Motorcycle and boating seasons are longer than snowmobile season, and if there’s a rainy day in the summer, you park your bike and wait for sunshine the next day. If there’s no snow on a winter day, you have to wait and wait until there’s enough snow to ride safely.

So Wild Horse wasn’t sold out of snowmobiles, as of Wednesday. “We have a few left,” Menneto said. “We’re still waiting for some sleds from one of the manufacturers.”

Jacangelo at the Snowmobile Association said the huge mid-December snowfall in parts of the state wasn’t the blessing it might have seemed to be.

“The snow came before the end of hunting season, so we had to hold people off the trails,” he said.

Then the trails opened for a few good days until warm air and rain ruined the conditions, Jacangelo added.

“We’re hoping for a good period of cold weather,” Jacangelo said, “so it will freeze hard and be an excellent base for the snow to come.”

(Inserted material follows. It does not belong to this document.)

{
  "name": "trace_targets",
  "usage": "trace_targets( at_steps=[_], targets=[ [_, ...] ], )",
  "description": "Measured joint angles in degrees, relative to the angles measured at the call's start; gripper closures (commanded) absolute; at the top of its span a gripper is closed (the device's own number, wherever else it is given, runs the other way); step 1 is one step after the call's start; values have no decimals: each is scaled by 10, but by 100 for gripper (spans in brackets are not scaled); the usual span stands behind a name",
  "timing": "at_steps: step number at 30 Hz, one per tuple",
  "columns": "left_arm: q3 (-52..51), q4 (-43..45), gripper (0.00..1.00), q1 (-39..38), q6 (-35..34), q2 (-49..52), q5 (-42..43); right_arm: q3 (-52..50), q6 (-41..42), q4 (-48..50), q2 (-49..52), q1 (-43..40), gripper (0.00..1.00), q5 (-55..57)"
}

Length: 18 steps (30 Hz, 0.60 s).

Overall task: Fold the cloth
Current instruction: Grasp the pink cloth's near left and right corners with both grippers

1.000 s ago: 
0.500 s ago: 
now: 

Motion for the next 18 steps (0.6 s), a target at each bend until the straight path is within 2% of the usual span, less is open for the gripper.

The warm weather seen in late December can lead to lasting surface problems: uneven ice on ponds and lakes, 1- to 3-foot deep water-filled pits on a trail, or downed branches and trees, any of which are an annoyance at best, a danger at worst.

“This is the time of the year for freakish accidents to occur,” he said.

O’Dell at Alpin Haus said there are a lot of first-time customers buying snowmobiles that can hit 80 or 100 mph. The dealership tries to steer them toward safe operation, and a membership in a local club.